Is she comfortable? Too hot, too cold or hungry? Meanwhile my Dad keeps interactions to a minimum, as if frightened of her condition. As if the baby might be born right there on the rug, in front of him, and thrust at him all pink and screaming for him todosomething with.
He’s actually afraid of Lyla, I realise. So, although it’s not exactly convenient, we now do our evening meals in two shifts. Together, Eddie and Lyla cook their light and colourful East Asian–inspired dishes. Then, as Dad would no more consume one of his slippers than a poke bowl, I make the hefty beige meals that meet with his approval. Meanwhile Bella’s old smoothie maker has been rinsed thoroughly of its spiders and is now in constant use. Eddie and Lyla chatter and giggle as the house trembles under its high-pitched whirr. They’re like kids let loose for the first time in the kitchen.
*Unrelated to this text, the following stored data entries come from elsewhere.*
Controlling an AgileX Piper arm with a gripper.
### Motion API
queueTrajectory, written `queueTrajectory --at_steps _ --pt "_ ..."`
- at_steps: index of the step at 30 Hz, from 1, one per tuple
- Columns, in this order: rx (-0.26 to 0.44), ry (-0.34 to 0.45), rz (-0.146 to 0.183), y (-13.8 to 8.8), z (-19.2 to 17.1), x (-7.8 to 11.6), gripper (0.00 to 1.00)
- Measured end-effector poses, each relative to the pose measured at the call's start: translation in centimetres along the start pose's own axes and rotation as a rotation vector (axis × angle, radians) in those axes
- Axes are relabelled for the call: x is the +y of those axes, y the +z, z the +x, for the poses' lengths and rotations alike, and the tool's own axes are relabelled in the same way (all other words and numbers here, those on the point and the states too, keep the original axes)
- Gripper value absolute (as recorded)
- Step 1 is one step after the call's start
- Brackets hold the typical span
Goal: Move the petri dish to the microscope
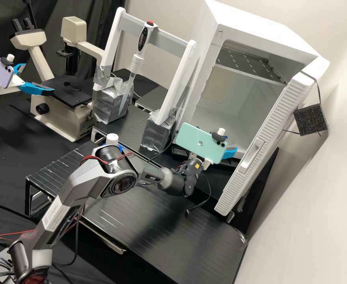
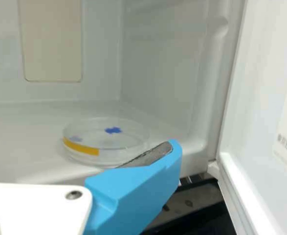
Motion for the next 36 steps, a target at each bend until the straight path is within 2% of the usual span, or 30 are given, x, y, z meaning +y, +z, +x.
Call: queueTrajectory --at_steps 8,14,19,22,28,29,36 --pt "-0.043 0.002 -0.021 0.5 1.7 0.3 1.00" --pt "-0.046 0.002 -0.033 0.2 2.9 0.3 1.00" --pt "-0.052 -0.005 -0.027 0.2 3.6 -0.3 1.00" --pt "-0.052 -0.001 -0.011 0.2 4.0 -0.6 1.00" --pt "-0.058 0.000 -0.005 0.2 4.1 -0.6 1.00" --pt "-0.061 0.000 -0.002 0.2 4.1 -0.6 0.00" --pt "-0.065 -0.001 0.006 0.2 4.1 -0.6 0.00"
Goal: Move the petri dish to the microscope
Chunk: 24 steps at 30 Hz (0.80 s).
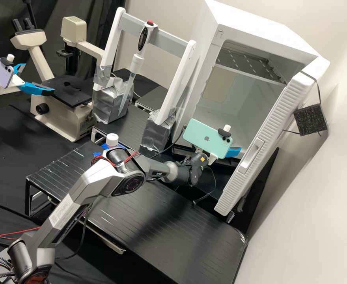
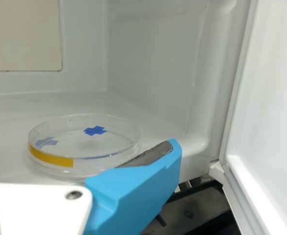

Lyla also enjoys baking gritty little cakes with seeds in them, which Eddie and I pronounce ‘delicious’. Dad eyes them suspiciously, as if they might contain drugs.
Shame they don’t, I figure, as I pick up the shopping list Lyla left out last night.
Seeds: omega mix, golden flaxseeds, chia (finely milled).
Powders: maca, spirulina, mushroom.
Jar of ghee (organic grass-fed) if you can get it!
Please let me know cost. Thanks so much!
L xx
It’s like a test, I decide as I set off to work. A test to track down powdered mushrooms in a town where you can’t buy a flat white.
I unlock the main door and step into the library. Cool sunlight filters in through the arched windows. I make my customary instant coffee and drink it slowly, revelling in the calm and stillness of the place. As it’s a Saturday we’ll soon be busy with lenders, plus the various groups that meet here. But for now the gleaming tables are bare, the building silent.
Then the library wakes up like a sleepy old giant as Prish arrives. Jamie, I gather, is planning to confront Lewis this weekend, having reached the end of his tether about being a guilty secret at thirty-eight years old.
Now our lenders start to wander in. There’s Bill, who’s researching his family tree, and Jemma with her toddler, who always comes in for Story Corner. There’s Laura who likes to read, quietly, on the sofa in the sci-fi section. Then more parents and children arrive for the story, read by Prish, who’s fantastic with the kids.